Instructions for the task =>
Without the pictures, retype each line below exactly as it stands.
============================================================
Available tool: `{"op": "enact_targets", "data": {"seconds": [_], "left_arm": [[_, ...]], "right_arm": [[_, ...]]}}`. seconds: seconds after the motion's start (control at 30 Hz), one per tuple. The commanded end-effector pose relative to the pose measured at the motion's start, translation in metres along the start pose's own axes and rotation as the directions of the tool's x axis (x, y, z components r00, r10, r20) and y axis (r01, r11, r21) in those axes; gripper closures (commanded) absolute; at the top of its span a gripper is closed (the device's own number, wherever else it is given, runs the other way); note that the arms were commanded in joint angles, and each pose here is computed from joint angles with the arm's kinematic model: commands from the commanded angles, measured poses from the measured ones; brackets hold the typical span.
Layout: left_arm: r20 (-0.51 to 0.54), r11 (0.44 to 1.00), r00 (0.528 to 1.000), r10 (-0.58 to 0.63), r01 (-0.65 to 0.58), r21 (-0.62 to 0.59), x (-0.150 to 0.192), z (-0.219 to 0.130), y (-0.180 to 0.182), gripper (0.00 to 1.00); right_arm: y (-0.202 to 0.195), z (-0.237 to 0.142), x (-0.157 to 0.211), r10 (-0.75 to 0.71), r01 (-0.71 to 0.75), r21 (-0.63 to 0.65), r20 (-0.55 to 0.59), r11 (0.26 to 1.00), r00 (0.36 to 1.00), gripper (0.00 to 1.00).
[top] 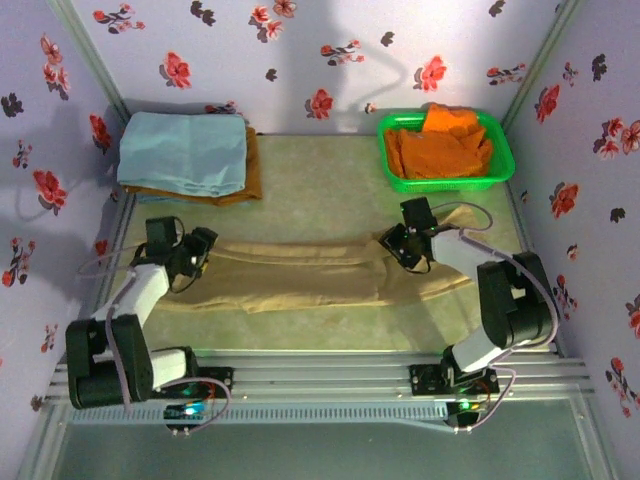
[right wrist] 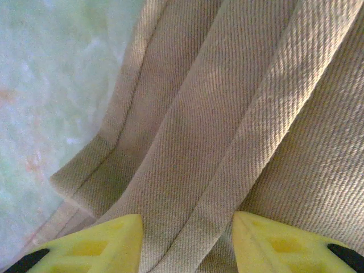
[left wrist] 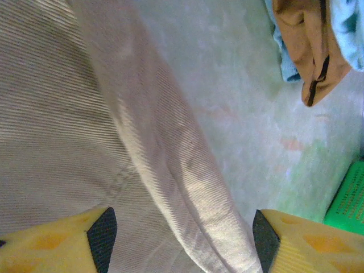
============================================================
Written answer =>
Available tool: `{"op": "enact_targets", "data": {"seconds": [_], "left_arm": [[_, ...]], "right_arm": [[_, ...]]}}`. seconds: seconds after the motion's start (control at 30 Hz), one per tuple. The commanded end-effector pose relative to the pose measured at the motion's start, translation in metres along the start pose's own axes and rotation as the directions of the tool's x axis (x, y, z components r00, r10, r20) and y axis (r01, r11, r21) in those axes; gripper closures (commanded) absolute; at the top of its span a gripper is closed (the device's own number, wherever else it is given, runs the other way); note that the arms were commanded in joint angles, and each pose here is computed from joint angles with the arm's kinematic model: commands from the commanded angles, measured poses from the measured ones; brackets hold the typical span.
Layout: left_arm: r20 (-0.51 to 0.54), r11 (0.44 to 1.00), r00 (0.528 to 1.000), r10 (-0.58 to 0.63), r01 (-0.65 to 0.58), r21 (-0.62 to 0.59), x (-0.150 to 0.192), z (-0.219 to 0.130), y (-0.180 to 0.182), gripper (0.00 to 1.00); right_arm: y (-0.202 to 0.195), z (-0.237 to 0.142), x (-0.157 to 0.211), r10 (-0.75 to 0.71), r01 (-0.71 to 0.75), r21 (-0.63 to 0.65), r20 (-0.55 to 0.59), r11 (0.26 to 1.00), r00 (0.36 to 1.00), gripper (0.00 to 1.00).
[top] 
[right wrist] 
[left wrist] 

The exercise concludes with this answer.